■ Exercise directions ■
Examine the records and identify each line that includes the string "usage". Copy those lines.

Recorded data:
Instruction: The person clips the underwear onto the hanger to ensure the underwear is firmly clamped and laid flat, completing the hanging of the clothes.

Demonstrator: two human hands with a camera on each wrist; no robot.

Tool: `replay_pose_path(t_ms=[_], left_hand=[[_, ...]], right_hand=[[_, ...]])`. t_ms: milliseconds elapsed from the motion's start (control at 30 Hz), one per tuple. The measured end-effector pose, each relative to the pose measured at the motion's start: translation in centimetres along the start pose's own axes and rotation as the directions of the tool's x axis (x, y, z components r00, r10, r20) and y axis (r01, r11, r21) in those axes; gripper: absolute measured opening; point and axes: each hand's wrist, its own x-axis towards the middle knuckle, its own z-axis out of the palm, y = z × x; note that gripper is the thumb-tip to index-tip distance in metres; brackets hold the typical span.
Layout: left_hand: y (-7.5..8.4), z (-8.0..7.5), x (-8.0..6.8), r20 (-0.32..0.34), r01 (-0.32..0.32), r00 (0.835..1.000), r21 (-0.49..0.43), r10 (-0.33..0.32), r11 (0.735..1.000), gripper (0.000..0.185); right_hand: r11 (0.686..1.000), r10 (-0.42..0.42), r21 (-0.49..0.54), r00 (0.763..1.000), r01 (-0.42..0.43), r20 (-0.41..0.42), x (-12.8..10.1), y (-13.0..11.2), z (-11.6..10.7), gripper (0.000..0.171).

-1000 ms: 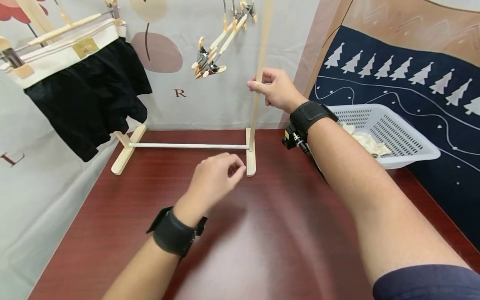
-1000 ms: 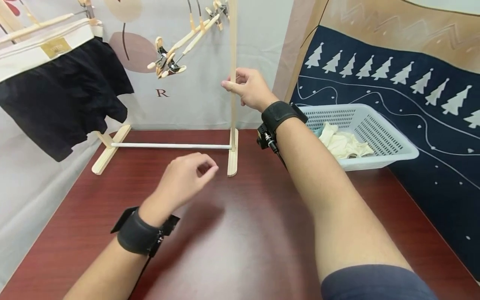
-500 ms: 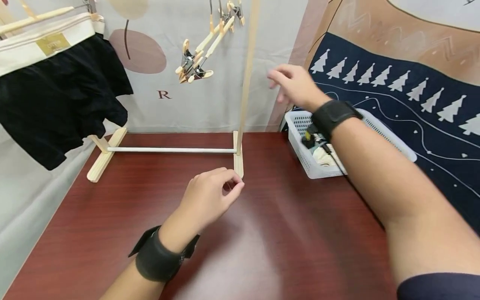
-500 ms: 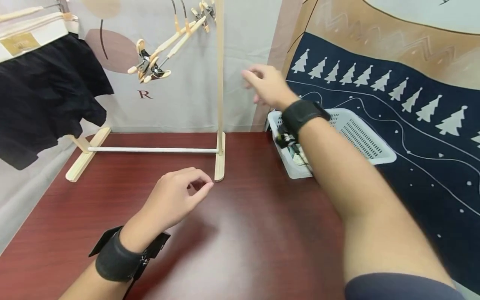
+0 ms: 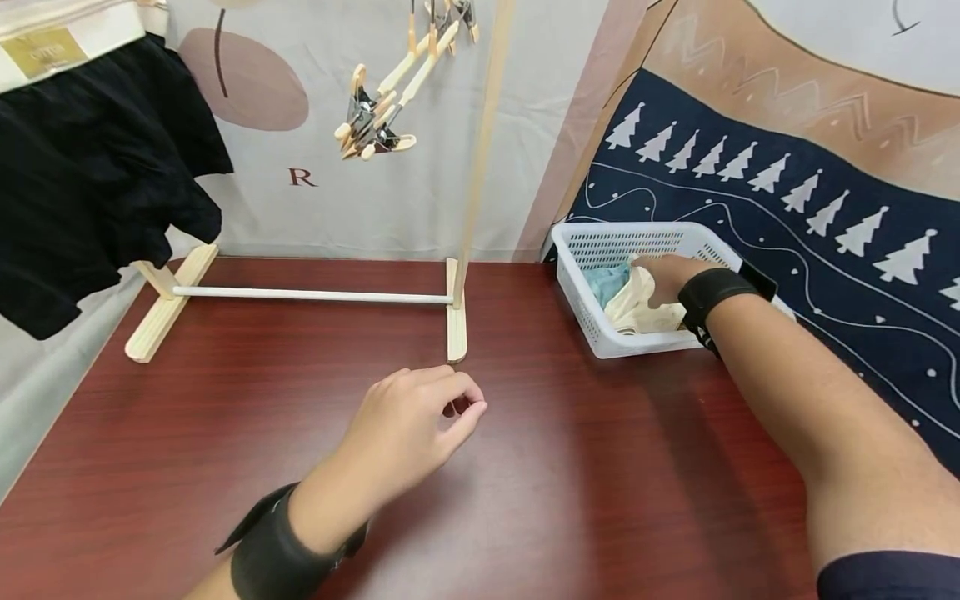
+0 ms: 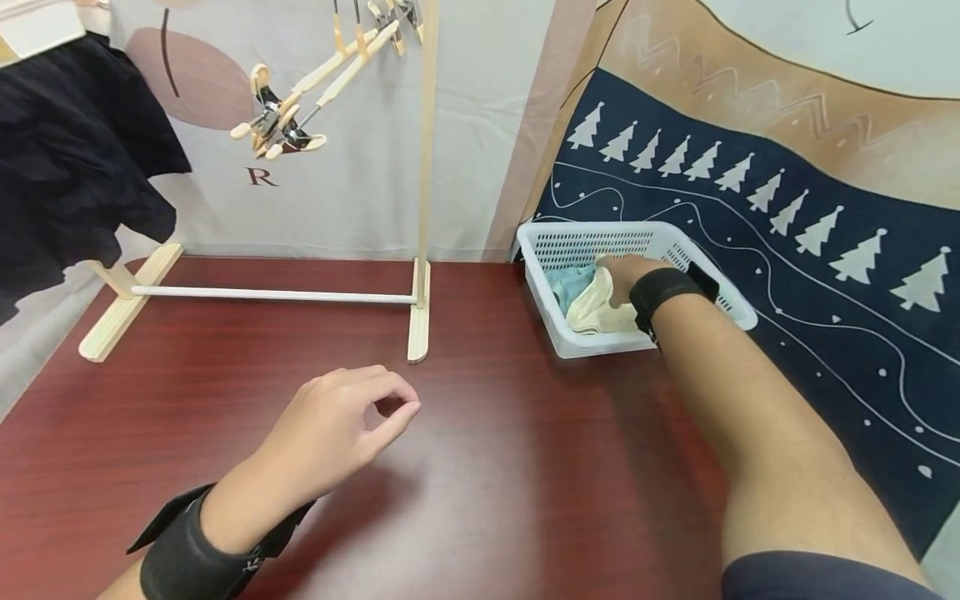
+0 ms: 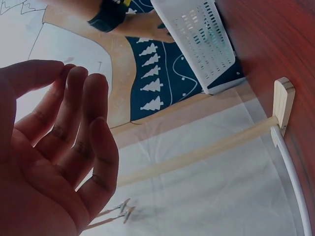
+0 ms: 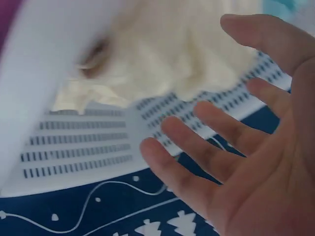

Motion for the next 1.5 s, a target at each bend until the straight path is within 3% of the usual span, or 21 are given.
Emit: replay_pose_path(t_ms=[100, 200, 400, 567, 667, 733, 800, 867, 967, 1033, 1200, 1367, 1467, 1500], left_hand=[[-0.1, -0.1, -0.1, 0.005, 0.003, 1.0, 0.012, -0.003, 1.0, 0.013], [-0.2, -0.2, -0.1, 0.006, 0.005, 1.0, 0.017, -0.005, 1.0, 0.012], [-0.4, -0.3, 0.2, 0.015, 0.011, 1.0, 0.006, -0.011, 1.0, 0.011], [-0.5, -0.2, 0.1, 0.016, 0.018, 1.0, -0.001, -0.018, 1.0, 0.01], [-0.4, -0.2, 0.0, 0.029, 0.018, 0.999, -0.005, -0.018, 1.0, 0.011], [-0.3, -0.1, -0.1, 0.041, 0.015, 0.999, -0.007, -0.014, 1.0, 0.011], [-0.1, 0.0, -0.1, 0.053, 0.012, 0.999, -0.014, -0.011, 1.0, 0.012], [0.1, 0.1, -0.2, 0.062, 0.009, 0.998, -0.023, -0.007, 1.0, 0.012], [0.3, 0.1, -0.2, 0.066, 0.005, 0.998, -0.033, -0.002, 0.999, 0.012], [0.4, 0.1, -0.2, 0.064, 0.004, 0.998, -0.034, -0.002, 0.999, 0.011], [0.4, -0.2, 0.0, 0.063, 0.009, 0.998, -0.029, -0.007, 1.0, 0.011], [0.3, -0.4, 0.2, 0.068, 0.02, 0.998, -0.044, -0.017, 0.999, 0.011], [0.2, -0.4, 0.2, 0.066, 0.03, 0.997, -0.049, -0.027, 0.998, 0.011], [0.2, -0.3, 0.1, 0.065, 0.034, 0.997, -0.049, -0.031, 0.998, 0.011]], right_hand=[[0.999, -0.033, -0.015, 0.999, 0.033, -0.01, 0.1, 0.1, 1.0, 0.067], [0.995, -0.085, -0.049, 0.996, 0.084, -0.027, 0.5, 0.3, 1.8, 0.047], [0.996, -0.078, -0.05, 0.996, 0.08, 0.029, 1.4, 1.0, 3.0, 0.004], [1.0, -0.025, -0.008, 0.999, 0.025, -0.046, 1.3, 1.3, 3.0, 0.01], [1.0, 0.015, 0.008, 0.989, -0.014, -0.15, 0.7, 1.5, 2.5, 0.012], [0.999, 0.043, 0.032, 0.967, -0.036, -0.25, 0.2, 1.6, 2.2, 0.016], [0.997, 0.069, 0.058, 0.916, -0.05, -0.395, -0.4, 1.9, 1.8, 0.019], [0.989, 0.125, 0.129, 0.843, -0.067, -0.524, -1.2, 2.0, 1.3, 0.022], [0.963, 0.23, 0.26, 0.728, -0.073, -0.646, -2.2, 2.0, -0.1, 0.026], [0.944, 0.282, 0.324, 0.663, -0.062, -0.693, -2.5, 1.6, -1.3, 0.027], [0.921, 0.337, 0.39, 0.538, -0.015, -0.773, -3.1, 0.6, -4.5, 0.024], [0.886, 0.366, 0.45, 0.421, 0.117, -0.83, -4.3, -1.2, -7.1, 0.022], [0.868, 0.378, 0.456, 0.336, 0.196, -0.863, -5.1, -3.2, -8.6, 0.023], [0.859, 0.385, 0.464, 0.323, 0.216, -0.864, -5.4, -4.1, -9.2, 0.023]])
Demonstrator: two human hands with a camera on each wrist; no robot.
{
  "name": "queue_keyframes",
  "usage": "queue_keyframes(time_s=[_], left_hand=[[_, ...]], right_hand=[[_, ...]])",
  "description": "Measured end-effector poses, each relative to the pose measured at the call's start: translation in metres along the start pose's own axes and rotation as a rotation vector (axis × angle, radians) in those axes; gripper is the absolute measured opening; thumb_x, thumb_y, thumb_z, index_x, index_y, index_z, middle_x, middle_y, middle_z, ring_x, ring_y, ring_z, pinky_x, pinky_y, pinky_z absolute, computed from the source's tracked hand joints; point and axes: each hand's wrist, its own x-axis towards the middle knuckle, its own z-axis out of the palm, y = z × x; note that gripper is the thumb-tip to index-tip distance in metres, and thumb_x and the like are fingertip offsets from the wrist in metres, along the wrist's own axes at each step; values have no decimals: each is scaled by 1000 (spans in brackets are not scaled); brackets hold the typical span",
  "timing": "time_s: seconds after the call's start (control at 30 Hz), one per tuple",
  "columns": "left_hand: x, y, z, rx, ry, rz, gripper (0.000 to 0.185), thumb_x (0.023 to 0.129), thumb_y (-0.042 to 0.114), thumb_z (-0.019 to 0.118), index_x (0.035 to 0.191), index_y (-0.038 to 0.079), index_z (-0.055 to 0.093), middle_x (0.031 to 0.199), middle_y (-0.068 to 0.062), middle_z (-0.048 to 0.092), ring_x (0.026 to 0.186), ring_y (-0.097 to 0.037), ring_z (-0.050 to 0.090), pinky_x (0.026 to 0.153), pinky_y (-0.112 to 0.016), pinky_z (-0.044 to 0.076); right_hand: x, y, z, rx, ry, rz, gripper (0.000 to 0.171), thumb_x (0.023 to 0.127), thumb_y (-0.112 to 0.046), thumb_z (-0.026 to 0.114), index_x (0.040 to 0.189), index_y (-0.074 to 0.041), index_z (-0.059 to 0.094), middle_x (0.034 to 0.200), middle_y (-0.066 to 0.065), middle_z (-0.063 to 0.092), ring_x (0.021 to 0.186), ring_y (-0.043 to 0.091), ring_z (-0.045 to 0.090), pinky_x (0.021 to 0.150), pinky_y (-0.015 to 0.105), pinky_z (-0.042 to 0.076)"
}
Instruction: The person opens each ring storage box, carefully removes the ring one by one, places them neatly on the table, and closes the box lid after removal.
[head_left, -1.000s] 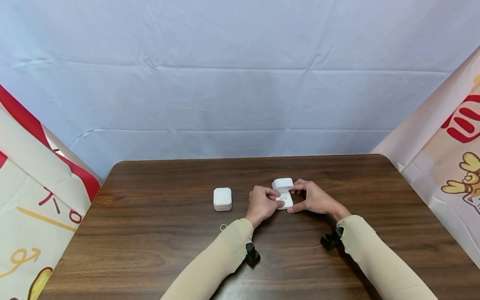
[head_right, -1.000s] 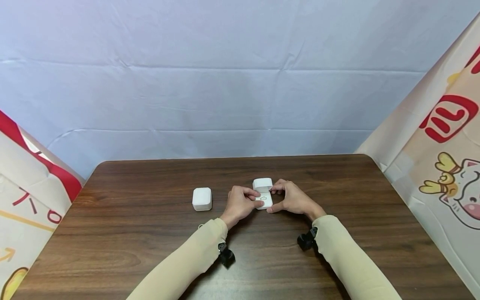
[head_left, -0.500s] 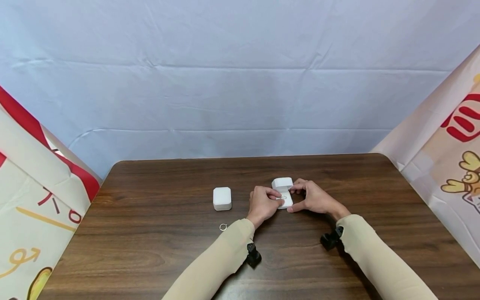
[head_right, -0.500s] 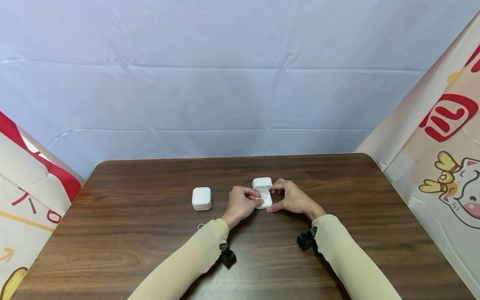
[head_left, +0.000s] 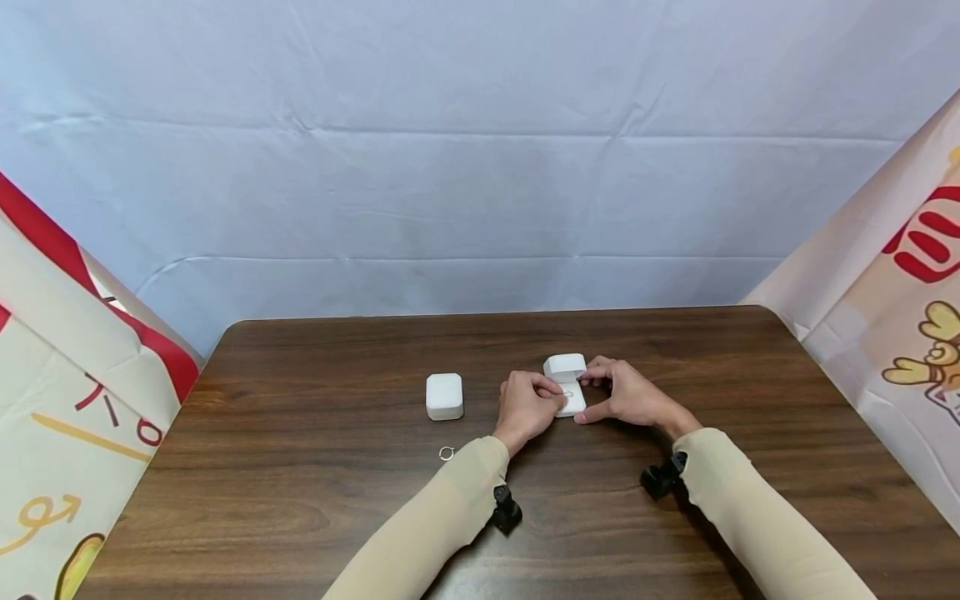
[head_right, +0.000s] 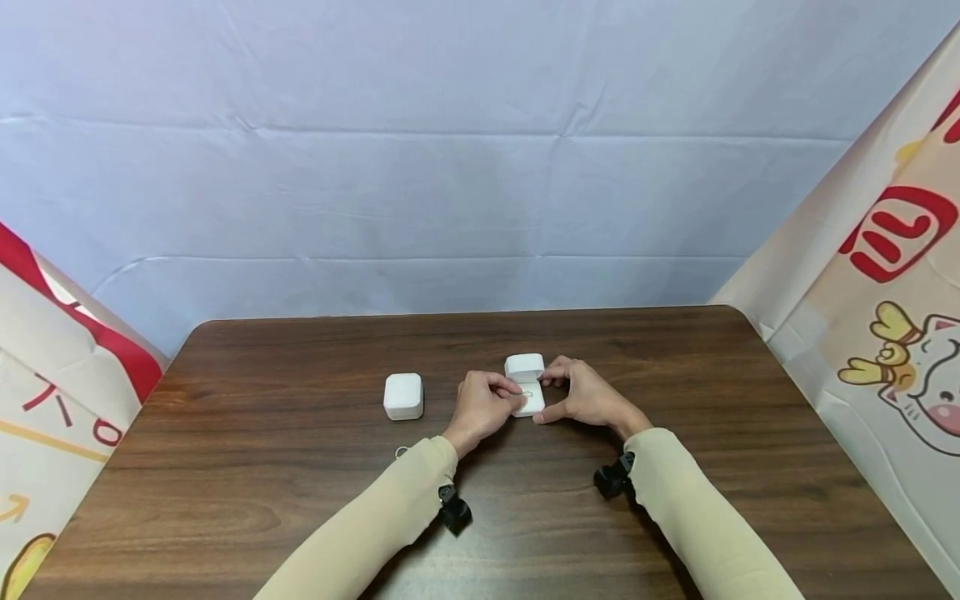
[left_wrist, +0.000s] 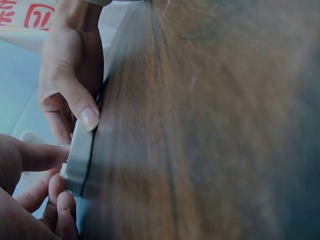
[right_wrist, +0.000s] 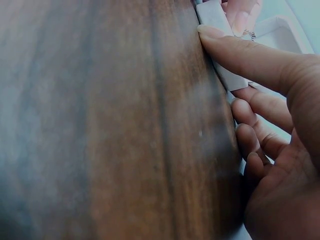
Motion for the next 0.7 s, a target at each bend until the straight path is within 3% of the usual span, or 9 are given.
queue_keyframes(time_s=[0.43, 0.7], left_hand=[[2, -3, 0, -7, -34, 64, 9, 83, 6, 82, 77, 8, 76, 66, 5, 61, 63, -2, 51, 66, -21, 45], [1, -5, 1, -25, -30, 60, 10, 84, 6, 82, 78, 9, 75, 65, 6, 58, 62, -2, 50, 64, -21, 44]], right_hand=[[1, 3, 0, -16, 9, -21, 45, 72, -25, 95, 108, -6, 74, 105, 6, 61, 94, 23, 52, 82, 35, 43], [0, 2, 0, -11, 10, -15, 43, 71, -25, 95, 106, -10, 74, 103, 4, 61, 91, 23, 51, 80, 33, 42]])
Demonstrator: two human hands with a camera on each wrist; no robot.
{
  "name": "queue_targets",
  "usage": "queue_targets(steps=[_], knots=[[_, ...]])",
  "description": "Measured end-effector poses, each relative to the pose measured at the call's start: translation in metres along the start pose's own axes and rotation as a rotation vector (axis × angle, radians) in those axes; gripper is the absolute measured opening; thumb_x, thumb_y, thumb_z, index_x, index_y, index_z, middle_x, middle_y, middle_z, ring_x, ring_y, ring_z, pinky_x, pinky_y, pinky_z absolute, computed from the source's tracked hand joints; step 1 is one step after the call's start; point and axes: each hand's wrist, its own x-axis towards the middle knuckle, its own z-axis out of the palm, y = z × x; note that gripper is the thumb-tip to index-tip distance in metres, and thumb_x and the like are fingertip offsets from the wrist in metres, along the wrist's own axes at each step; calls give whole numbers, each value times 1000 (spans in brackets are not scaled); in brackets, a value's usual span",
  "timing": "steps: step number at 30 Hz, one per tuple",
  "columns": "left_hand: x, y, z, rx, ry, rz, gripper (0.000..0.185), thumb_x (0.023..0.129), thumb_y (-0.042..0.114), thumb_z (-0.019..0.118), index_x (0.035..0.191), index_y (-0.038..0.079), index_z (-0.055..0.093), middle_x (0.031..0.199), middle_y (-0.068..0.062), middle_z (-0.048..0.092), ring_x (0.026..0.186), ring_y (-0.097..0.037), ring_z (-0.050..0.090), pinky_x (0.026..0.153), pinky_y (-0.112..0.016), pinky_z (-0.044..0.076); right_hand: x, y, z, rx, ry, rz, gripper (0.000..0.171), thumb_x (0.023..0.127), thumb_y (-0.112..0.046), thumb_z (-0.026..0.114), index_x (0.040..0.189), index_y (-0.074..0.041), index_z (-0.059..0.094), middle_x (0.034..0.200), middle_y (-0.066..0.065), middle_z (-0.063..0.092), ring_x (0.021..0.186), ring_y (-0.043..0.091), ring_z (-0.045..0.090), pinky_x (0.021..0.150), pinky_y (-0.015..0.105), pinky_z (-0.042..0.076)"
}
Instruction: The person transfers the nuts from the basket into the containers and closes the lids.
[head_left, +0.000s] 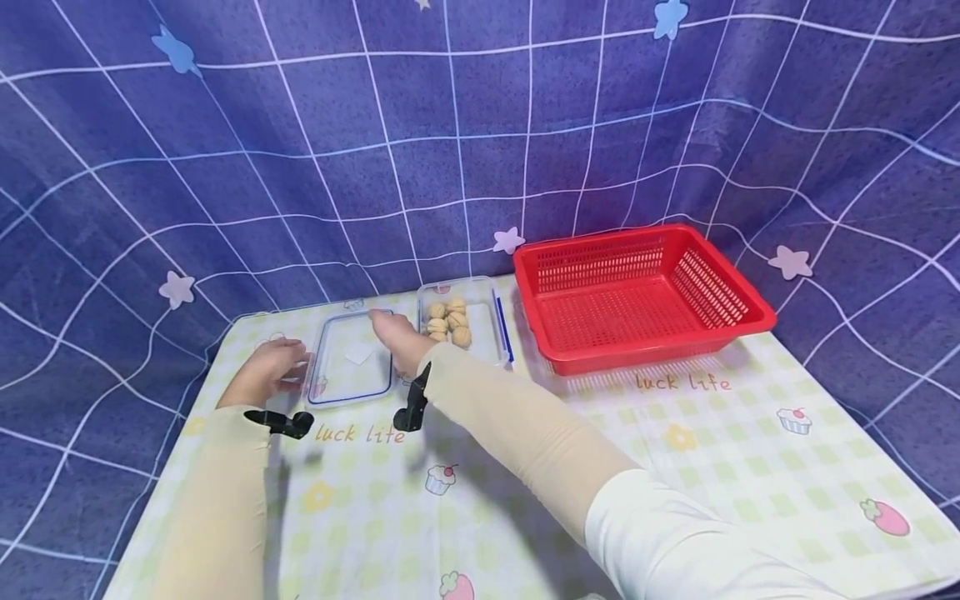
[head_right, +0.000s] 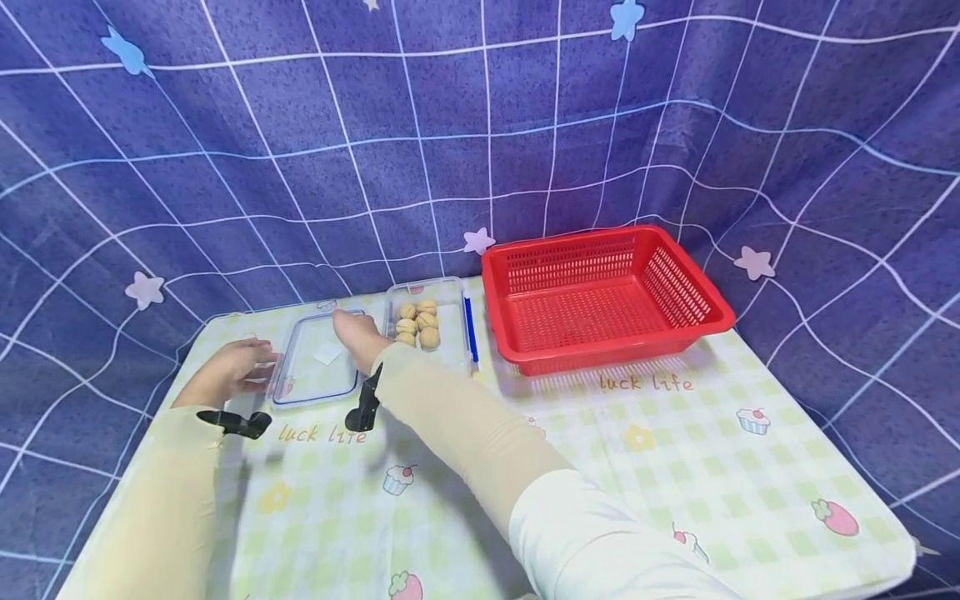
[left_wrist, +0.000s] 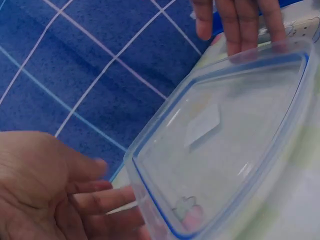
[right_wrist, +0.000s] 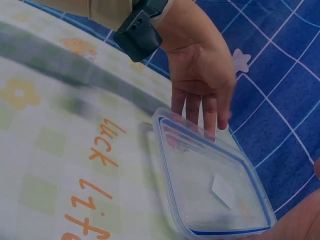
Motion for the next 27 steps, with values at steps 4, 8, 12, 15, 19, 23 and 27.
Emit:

■ Solution to this exercise ■
  "usage": "queue_keyframes(time_s=[_], left_hand=[[_, ...]], right_hand=[[_, ...]])",
  "usage": "queue_targets(steps=[_], knots=[[_, ...]])",

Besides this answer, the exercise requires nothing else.